What of candles and napkins,
A toy airplane and a game of cards?

If singing at the table can make you poor,
And sleeping on it can make you unlucky, then
What about just a head, resting? What about humming instead?
What about an open book?
What about a party hat?
What about chewing gum, fingers,
The future
The past
The straight flush
The Hanged Man
The hope that tomorrow will be a better day?
How clean must this table be?

 

Julie Paul’s debut poetry collection, The Rules of the Kingdom (MQUP, 2017) was a finalist for the Dorothy Livesay Poetry Prize and is shortlisted for the Gerald Lampert Memorial Award.
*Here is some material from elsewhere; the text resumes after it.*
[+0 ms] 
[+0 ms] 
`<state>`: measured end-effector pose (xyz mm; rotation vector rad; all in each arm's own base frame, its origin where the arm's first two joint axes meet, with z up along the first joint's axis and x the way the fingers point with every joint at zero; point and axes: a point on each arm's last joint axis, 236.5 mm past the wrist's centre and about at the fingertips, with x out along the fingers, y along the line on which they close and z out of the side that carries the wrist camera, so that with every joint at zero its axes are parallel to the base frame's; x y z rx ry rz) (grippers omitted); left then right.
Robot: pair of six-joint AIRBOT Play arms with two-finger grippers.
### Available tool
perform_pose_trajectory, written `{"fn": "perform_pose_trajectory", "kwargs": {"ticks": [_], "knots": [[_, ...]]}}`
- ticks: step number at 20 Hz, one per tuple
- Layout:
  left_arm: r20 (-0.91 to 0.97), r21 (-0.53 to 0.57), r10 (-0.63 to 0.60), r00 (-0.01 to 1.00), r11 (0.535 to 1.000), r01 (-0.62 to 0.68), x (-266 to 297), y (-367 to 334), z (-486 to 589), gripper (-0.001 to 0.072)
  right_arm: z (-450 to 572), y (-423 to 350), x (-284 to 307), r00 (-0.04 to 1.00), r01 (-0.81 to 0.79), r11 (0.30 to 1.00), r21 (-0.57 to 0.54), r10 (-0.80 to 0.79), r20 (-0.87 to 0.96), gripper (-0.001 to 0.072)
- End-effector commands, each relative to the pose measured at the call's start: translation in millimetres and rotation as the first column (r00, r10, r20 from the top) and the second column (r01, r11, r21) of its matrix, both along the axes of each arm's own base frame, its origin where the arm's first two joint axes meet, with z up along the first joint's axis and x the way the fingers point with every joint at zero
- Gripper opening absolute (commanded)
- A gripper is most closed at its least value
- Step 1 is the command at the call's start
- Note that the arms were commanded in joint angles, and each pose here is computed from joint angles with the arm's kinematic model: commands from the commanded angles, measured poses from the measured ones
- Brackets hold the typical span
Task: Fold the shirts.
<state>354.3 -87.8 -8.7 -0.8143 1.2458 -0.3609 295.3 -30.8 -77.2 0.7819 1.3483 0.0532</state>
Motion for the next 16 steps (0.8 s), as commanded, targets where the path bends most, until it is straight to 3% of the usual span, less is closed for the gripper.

She is the author of two short fiction collections, The Jealousy Bone (Emdash, 2008) and The Pull of the Moon (Brindle & Glass, 2014). The Pull of the Moon was awarded both an IPPY award and the Victoria Book Prize and was named a Top 100 Book in The Globe and Mail. Her essay “It Not Only Rises, It Shines,” won the Edna Staebler Personal Essay Award from The New Quarterly and her story “The Expansion” won The Rusty Toque’s 2016 Chapbook Award. She lives in Victoria BC, where, in addition to writing, she works as a Registered Massage Therapist.